_What to produce:_
Word for word, restate the lines of the listing below from the line with "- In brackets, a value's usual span" through the line with "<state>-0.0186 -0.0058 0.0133", and do not include the pictures.

_Supplied material:_
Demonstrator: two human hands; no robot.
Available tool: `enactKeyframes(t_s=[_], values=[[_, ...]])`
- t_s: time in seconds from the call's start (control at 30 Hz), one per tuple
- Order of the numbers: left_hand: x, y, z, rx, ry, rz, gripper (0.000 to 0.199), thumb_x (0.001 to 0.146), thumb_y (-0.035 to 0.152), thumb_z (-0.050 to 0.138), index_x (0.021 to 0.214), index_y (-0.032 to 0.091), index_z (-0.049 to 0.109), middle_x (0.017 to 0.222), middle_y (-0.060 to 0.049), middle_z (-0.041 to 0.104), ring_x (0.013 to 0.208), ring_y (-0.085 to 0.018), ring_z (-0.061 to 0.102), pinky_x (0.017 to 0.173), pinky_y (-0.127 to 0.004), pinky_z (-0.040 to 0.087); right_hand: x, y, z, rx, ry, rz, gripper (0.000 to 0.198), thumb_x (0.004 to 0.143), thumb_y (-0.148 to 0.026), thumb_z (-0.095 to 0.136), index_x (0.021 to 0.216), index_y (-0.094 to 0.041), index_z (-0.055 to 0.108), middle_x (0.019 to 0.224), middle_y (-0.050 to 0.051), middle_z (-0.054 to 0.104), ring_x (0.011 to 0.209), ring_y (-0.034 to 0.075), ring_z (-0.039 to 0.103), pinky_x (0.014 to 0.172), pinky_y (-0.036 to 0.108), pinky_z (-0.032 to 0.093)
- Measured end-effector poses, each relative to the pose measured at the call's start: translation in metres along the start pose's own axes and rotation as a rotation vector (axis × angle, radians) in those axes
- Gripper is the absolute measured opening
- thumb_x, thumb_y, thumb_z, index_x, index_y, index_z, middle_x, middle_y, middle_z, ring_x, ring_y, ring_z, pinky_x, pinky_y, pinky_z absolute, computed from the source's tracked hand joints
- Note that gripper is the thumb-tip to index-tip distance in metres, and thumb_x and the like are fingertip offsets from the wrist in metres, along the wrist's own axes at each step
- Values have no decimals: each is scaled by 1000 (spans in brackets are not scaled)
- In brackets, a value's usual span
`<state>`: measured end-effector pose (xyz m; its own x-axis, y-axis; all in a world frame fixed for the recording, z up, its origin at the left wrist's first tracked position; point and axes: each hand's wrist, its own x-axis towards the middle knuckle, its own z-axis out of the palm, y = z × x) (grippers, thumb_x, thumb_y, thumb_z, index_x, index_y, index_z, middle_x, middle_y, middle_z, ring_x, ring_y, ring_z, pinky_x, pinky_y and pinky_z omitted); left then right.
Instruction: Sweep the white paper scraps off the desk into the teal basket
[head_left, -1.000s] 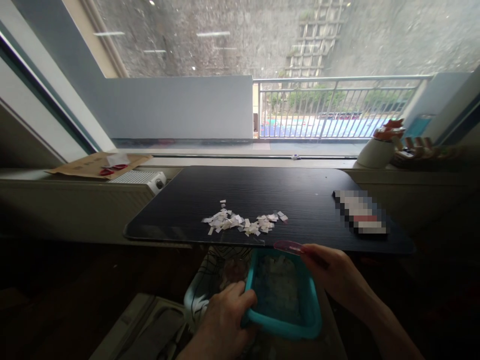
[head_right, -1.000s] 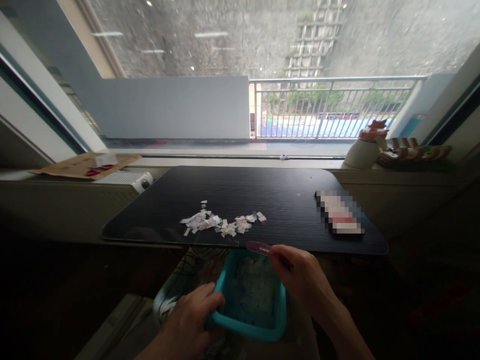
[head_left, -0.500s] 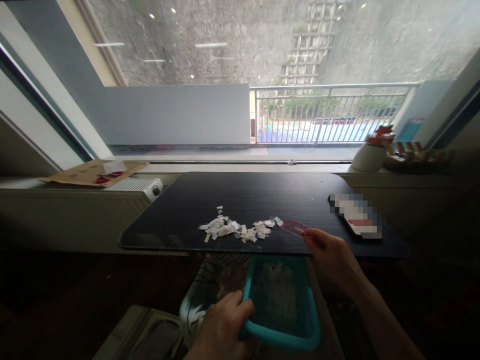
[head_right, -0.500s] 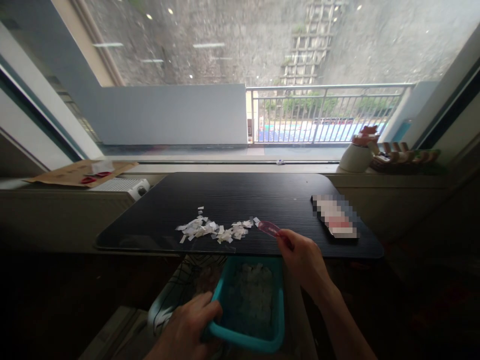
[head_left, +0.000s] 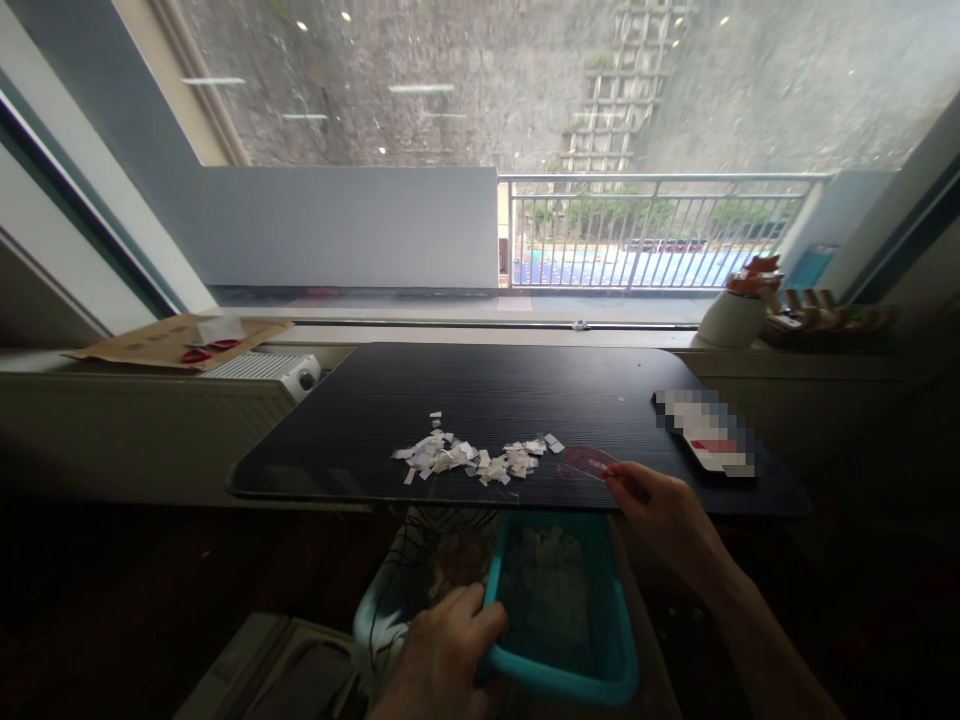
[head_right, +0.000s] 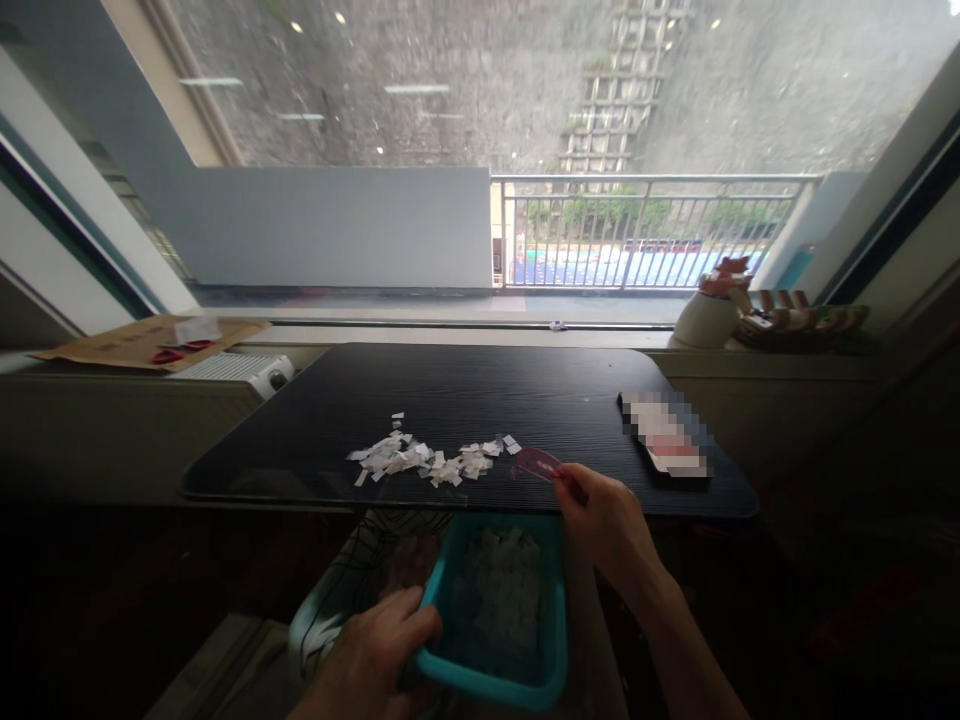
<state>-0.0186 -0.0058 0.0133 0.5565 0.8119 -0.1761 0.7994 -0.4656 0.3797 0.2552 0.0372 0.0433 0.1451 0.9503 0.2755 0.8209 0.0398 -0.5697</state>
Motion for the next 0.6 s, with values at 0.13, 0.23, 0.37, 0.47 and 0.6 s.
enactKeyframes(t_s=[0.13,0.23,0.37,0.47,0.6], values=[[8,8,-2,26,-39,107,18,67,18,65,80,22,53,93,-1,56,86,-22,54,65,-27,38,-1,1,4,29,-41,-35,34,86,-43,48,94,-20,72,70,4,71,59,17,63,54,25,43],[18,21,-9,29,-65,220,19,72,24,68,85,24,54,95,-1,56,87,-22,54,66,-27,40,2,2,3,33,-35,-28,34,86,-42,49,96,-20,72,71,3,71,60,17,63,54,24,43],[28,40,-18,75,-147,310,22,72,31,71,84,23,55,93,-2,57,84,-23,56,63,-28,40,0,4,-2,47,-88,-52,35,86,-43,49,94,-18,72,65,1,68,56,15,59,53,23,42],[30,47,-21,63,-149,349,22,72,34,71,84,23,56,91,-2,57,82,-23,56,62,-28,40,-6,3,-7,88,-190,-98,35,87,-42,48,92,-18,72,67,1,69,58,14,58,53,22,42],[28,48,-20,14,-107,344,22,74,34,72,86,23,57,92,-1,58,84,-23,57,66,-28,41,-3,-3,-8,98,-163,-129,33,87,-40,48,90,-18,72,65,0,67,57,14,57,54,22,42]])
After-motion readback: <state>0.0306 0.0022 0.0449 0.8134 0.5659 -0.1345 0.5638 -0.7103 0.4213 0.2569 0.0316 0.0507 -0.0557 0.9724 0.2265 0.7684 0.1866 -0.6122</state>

_The completed task:_
- In brackets, a value's usual span
`<state>`: measured end-effector pose (xyz m; its own x-axis, y-axis; all in a world frame fixed for the recording, z up, its origin at the left wrist's first tracked position; point and axes: each hand's wrist, its own x-axis towards the middle knuckle, its own z-axis out of the palm, y = z × x) (grippers, thumb_x, thumb_y, thumb_z, index_x, index_y, index_z, middle_x, middle_y, middle_z, ring_x, ring_y, ring_z, pinky_x, pinky_y and pinky_z omitted); left then right.
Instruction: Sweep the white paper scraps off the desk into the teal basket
[head_left, -1.000s] 
[head_right, -1.000s] 
[head_left, -0.500s] 
[head_right, -0.500s] 
[head_left, +0.000s] 
[head_right, +0.000s] 
<state>-0.0186 -0.0058 0.0133 0.5565 0.8119 -0.1761 0.7994 -0.4656 0.3797 0.2552 0.0372 0.0433 0.1451 0.9503 0.2755 0.8209 0.0398 -0.5697</state>

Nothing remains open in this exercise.